E comunque colgo l’occasione per ringraziare la Federazione Ligure che ci è stata davvero vicina.

 

Però da quella brutta vicenda vi siete tirati su benissimo con uno splendido campionato di Promozione vinto alla grande e il terzo posto in Eccellenza.

Siamo stati davvero sull’orlo del tracollo, ma stringendo i denti e con grande fatica siamo riusciti a riprenderci… e un po’ di merito questa volta me lo prendo.

 

Come andrà a finire questa storia?

 Non lo so’. Spero molto nella giustizia … quella vera!

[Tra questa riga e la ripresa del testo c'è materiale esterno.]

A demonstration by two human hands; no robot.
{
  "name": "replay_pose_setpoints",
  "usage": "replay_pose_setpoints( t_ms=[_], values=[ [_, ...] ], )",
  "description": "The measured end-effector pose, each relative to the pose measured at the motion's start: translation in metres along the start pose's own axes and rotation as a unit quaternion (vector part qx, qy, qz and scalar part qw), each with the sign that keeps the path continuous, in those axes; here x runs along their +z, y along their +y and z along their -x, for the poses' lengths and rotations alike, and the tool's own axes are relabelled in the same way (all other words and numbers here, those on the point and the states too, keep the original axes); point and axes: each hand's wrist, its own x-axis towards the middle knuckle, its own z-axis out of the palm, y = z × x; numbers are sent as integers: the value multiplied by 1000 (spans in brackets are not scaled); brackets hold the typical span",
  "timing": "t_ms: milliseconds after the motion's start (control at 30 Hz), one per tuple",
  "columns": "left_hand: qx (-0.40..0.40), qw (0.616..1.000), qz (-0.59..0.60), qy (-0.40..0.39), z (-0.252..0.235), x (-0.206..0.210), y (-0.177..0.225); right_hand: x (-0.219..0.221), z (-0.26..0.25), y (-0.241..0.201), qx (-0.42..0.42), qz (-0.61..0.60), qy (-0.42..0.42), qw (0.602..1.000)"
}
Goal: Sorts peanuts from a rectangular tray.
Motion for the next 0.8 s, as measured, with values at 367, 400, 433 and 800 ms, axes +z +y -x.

E’ una storia brutta. Davvero brutta con moltissime persone coinvolte e a tutti i livelli.

Noi ci siamo costituiti parte civile contro l’ex presidente Viglietti e abbiamo un procedimento in corso, di più non so’ dirle.

Aspettiamo fiduciosi la risoluzione definitiva della vicenda

 

La Sestrese ha quasi cento anni festeggerete il secolo di vita?

 Sicuramente si.

 

Con lei alla guida?

 Questo non posso garantirlo, ma so per certo che la Sestrese non morirà mai.